Don’t Stop With Knowing

Predictive analytics is a popular approach for machine and equipment maintenance. It focuses on improving maintenance schedules based on operational and environmental attributes.
Predictive maintenance (PdM) techniques are designed to help determine the condition of in-service equipment in order to predict when maintenance should be performed. This approach promises cost savings over routine or time-based preventive maintenance, because tasks are performed only when warranted.
Predictive analytics provide important notifications. It can provide visibility to information that was not previously available.
But, it provides limited value without a direct tie to a specific outcome.
These notifications also create more work. They trigger a series of phone calls, emails, and other “out-of-band” activities. This contributes to increased downtime and costs.
Knowing that something is about to break (or broken) does not ensure a time or cost effective outcome.

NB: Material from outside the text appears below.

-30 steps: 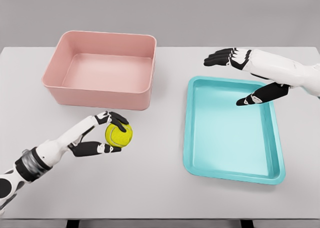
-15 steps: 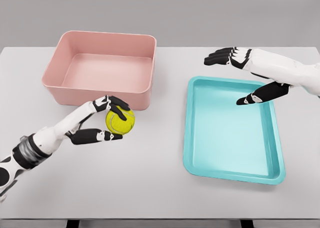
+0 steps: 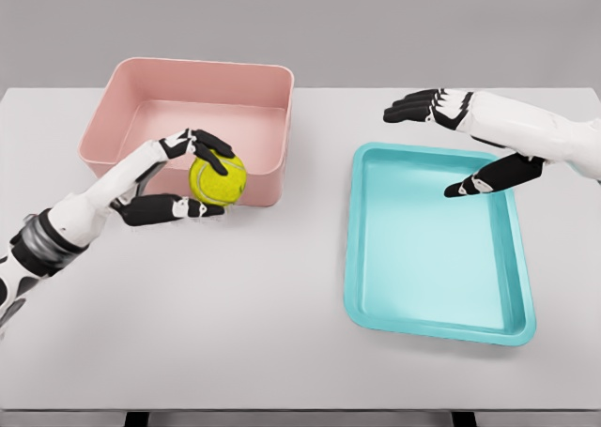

Don’t Get Confused By Other Terms

Industry pundits, analyst groups, and others have their own lexicons. But all with similar definitions. This adds to the confusion.
  • Prognostics
  • Condition-Based Maintenance (Usage-Based Maintenance)
  • Asset Performance Maintenance (APM)
  • Reliability Centered Maintenance (RCM)
Whatever you call it. Predictive analytics leaves a huge gap between “knowing” and “doing”.

Enter Prescriptive Analytics

Prescriptive analytics goes beyond knowing.
Prescriptive analytics provides recommended actions based on prior outcomes. A recommended course of action to achieve a specific outcome.
The hierarchy of business analytics looks something like this:
  1. Descriptive Analytics = asset, operation, environmental and diagnostic information
  2. Diagnostic Analytics = identifies patterns of behavior (importance and urgency)
  3. Predictive Analytics = suggests a timeframe for an action
  4. Prescriptive Analytics = recommends specific actions
Below is a simple graphic of analytic type’s relative value:
Others have called this prescriptive approach Cased-Based Reasoning.
Case-based reasoning (CBR), broadly construed, is the process of solving new problems based on the solutions of similar past problems. An auto mechanic who fixes an engine by recalling another car that exhibited similar symptoms is using case-based reasoning.
Both prescriptive analytics and CBR have the same goal. They provide specific recommendations based on prior experiences and outcomes.

A Great Step Forward

Prescriptive analytics is a critical advancement in analytics. It can improve decision making and processes effectiveness. It helps us get closer to tying outcomes to specific situations.
While it’s not Nirvana for IIoT, it is clearly a step in the right direction.